What is needed: The lines to find are those in the entries that hold the word "stick"; copy every one of them.

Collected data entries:

• • • •

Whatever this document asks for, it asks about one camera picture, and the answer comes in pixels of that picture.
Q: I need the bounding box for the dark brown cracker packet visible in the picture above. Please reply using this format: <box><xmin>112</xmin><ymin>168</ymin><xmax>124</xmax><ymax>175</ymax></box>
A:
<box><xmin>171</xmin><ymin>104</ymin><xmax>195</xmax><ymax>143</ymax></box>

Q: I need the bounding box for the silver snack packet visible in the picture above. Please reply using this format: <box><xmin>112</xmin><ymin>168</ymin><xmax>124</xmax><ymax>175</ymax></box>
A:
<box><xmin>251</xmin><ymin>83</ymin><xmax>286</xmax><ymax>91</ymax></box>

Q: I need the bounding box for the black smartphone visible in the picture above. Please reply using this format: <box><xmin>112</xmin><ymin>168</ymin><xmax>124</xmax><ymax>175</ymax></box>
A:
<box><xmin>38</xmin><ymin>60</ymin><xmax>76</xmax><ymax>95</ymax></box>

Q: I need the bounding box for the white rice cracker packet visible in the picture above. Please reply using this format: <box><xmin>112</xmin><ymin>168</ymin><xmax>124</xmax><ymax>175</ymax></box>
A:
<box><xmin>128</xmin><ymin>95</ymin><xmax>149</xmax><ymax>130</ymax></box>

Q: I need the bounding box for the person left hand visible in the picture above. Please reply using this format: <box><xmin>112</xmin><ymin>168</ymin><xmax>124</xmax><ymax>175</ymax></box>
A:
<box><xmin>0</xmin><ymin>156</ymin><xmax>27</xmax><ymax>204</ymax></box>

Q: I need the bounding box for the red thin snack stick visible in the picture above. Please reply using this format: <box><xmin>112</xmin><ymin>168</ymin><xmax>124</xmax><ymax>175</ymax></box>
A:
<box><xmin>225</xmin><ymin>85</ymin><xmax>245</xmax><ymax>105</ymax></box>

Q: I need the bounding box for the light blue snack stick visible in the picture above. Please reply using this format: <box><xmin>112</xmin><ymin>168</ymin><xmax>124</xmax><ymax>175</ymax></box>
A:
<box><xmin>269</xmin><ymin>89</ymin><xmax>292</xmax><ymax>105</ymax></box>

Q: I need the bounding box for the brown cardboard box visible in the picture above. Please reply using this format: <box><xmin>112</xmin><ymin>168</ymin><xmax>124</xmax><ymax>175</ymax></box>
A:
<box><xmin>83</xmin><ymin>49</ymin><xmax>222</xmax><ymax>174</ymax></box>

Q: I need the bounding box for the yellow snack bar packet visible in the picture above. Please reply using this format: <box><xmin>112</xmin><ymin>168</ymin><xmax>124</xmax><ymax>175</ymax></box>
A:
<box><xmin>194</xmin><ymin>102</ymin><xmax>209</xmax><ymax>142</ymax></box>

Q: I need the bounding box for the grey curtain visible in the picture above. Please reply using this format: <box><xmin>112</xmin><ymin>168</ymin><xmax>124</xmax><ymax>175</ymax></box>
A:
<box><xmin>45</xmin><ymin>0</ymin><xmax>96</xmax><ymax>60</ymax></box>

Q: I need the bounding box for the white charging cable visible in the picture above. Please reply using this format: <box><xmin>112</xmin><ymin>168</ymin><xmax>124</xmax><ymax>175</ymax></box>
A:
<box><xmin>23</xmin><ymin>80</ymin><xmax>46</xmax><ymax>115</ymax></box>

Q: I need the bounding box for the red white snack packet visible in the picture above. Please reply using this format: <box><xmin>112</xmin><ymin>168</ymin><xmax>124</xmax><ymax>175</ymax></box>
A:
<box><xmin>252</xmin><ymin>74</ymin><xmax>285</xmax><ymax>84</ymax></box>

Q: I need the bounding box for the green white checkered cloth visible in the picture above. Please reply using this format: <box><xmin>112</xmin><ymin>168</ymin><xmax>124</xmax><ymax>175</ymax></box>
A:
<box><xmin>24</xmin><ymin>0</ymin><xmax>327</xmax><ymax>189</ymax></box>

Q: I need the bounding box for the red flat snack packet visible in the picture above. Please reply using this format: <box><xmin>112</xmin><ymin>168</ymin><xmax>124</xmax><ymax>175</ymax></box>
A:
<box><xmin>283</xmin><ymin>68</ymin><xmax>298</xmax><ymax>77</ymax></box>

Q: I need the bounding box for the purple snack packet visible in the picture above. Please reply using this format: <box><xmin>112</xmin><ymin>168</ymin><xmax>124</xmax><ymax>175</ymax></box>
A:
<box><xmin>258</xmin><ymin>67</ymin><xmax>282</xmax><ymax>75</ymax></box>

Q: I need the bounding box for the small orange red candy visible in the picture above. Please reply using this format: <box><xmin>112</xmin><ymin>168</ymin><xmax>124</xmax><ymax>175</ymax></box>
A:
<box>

• • • •

Task output:
Q: I need the bounding box for the red thin snack stick visible in the picture above. Please reply using this format: <box><xmin>112</xmin><ymin>168</ymin><xmax>124</xmax><ymax>175</ymax></box>
Q: I need the bounding box for the light blue snack stick visible in the picture above. Please reply using this format: <box><xmin>112</xmin><ymin>168</ymin><xmax>124</xmax><ymax>175</ymax></box>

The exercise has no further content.